In the days that followed, more expressions of gratitude flowed forth—from fellow white athletes grappling with their own questions about how to show up as allies to the Black community, to rowers of color, who felt seen and validated by Charley’s anti-racist protest in an overwhelmingly white sport.
Ultimately, the wellspring of public support for Charley, and the strong backing he received from Bahati VanPelt, then chief of athlete services at the US Olympic & Paralympic Committee, helped stem any significant retaliation from the IPC.
As for the ripple effect his actions might stir going forward, Charley plainly states, “I hope that maybe through my case and kind of setting a little bit of a precedent here that other people would feel empowered to do it. We can't just rely on minorities for social justice because, unfortunately, so many of the systems in place are being controlled by white people. And if they don't start feeling pressured by other white people, it's not going to change.”

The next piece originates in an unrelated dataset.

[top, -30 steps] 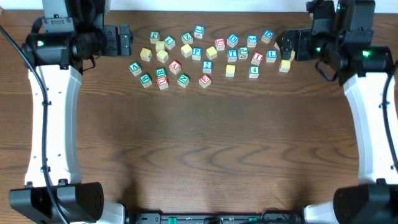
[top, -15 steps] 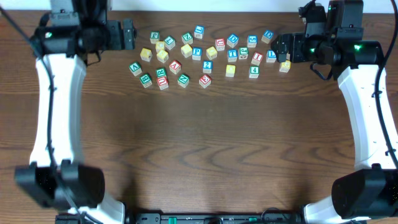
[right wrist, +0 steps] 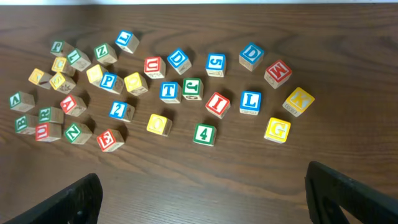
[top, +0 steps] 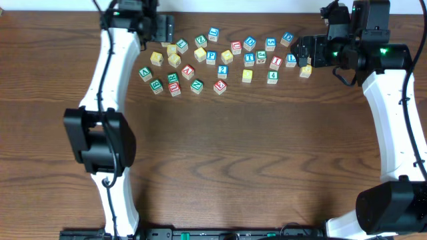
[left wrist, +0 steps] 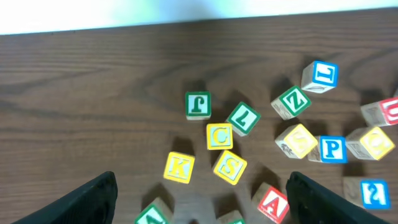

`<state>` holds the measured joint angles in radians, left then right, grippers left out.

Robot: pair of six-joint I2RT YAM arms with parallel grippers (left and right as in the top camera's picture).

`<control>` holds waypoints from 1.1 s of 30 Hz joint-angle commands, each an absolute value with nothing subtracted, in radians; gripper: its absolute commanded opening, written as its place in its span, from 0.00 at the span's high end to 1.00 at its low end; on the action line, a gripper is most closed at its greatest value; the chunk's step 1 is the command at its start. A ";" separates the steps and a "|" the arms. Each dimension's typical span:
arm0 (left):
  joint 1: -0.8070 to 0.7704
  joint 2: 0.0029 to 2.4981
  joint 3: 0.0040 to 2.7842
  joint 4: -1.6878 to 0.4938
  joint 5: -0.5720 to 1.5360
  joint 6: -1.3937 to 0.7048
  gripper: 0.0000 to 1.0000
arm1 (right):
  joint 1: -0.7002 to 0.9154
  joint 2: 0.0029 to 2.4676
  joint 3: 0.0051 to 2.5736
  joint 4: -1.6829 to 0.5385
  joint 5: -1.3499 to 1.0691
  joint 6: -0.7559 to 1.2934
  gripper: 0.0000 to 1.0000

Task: Spell out CORL
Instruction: 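Lower the left gripper onto the yellow C block and close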

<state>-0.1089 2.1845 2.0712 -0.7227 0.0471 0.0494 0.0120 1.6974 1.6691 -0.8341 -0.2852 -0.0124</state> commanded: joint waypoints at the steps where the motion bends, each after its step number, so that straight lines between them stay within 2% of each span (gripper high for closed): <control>1: -0.138 2.262 2.094 -0.708 -0.012 0.047 0.16 | 0.007 1.695 1.688 -0.835 -0.297 -0.024 0.01; 2: -0.145 2.271 2.094 -0.703 -0.012 0.047 0.17 | 0.007 1.695 1.688 -0.835 -0.297 -0.024 0.01; 7: -0.179 2.339 2.091 -0.658 -0.047 -0.016 0.36 | 0.007 1.695 1.688 -0.835 -0.297 -0.024 0.01; 33: -0.178 2.469 2.082 -0.539 -0.067 -0.039 0.40 | 0.007 1.695 1.688 -0.835 -0.297 -0.024 0.01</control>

Upon return from Tokyo, Charley enrolled in a graduate school program that continued to stoke his passion for attacking injustice. Pursuing a master’s degree in sociology, with a focus on comparative social change, he wrote his dissertation on the positive developmental effects that exposure to the arts in afterschool settings has on under-resourced youth in California.
“I talked to just some incredible people, some incredible organizations throughout the Bay Area, throughout Los Angeles, and hearing their stories and the impact they're having, I'm just like, ‘that's what I want to do!’”
And while competitive rowing wasn’t yet in the rearview when Charley and I spoke — in fact, he was still eyeing another crack at the mixed coxed fours with Team USA at this summer’s Paralympics, and finally capturing the crown from Great Britain — he recently made the tough decision to retire from the sport, and bring his passion for social change, not to the classroom, but to the electoral politics arena. He said he couldn’t stay on the sidelines while the US was in such upheaval. So he’s living in DC now, working for the House Majority PAC, hoping to steer the country towards victories far more meaningful than medals.
Charley Nordin may have hung up his oars, but this rebel rower’s sure to keep making waves for a more just and equitable world.
The 2024 Paralympic Games in Paris begin on August 28. You can watch them on NBC.